After providing evidence that women had access to the slave trade and the ability to participate, Jones-Rogers explores the ways white slave-owning women crafted their own unique styles of slave trading, again supporting her argument that women took “delight” in the practice. These women departed from the slave trading styles of their male counterparts and branched out in ambitious new ways. Slave-owning women took advantage of these opportunities to sell and purchase enslaved children. These women also did not rely on their husbands to conduct business for them as “it was common, however, for women to initiate and finalize transactions in the marketplace themselves” (138).
Again, Jones-Rogers shows how white women were primarily motivated by profit in their participation in the slave trade. These chapters also revisit the notion of “maternal violence,” as white women ventured into the fancy trade where the intersections of sex and slavery met. They often escaped the repudiation of owning a brothel by shifting blame to the enslaved women they forced to work. Jones-Rogers does not hold back in her condemnation of these white slave-owning women as she proclaims that “they orchestrated every assault their male customers made upon their female slaves, acts that moved beyond the typical atrocities of the fancy trade” (148).

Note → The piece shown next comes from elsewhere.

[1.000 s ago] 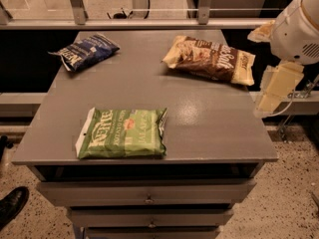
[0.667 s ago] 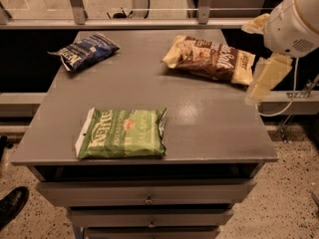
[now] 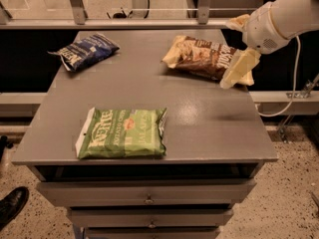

Jones-Rogers offers all of this as evidence of the ways in which white women “contradicted the sentimental or maternal view of white woman’s relationships with slaves” (149). She sheds light on the ways white slave-owning women took action to ensure increased profit while disregarding the human and emotional bonds between enslaved friends and family members. For Jones-Rogers, it is clear that white women acted purposefully and selfishly to increase their personal wealth.